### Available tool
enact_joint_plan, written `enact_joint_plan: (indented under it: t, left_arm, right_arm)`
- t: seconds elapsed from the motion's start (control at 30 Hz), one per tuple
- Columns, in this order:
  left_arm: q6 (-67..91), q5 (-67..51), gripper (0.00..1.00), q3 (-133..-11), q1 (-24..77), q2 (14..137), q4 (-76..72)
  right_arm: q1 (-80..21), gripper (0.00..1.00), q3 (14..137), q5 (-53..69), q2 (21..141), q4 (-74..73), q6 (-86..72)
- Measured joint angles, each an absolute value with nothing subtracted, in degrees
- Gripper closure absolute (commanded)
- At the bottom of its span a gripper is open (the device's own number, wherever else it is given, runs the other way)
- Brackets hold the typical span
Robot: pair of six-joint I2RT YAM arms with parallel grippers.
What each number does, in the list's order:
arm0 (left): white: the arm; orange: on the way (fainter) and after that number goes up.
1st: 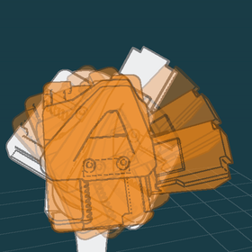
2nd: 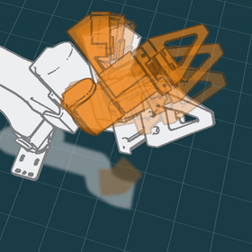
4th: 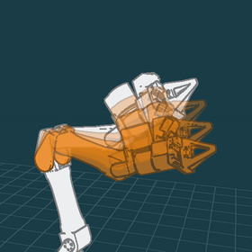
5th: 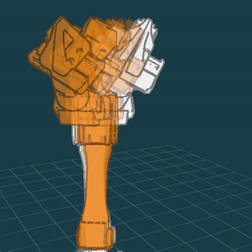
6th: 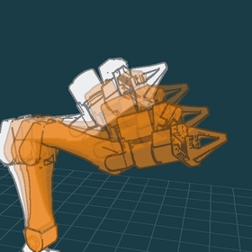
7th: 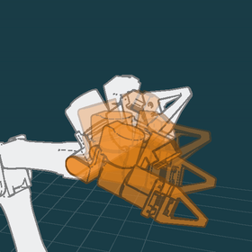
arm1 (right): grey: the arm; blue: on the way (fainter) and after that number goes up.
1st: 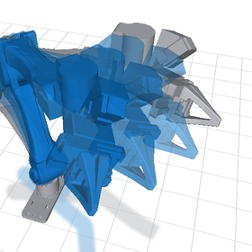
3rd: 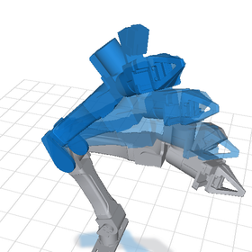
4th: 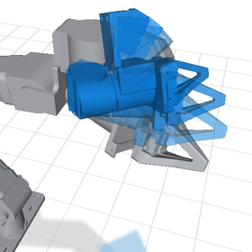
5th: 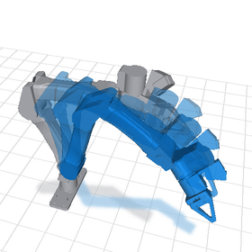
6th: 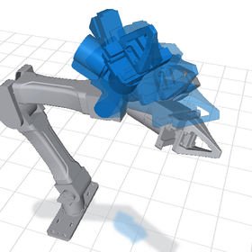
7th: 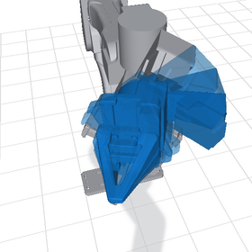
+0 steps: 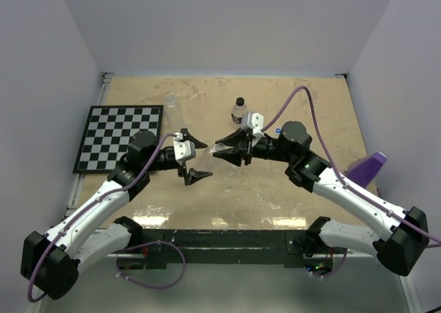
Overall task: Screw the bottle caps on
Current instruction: Pick up the plastic bottle at the center of the board.
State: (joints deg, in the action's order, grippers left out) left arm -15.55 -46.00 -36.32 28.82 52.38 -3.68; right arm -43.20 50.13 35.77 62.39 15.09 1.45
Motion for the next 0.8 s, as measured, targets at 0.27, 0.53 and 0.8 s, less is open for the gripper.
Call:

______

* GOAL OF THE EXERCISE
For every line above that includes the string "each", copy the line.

* EXERCISE OUTPUT
- Measured joint angles, each an absolute value with nothing subtracted, in degrees
What each number does, in the list's order:

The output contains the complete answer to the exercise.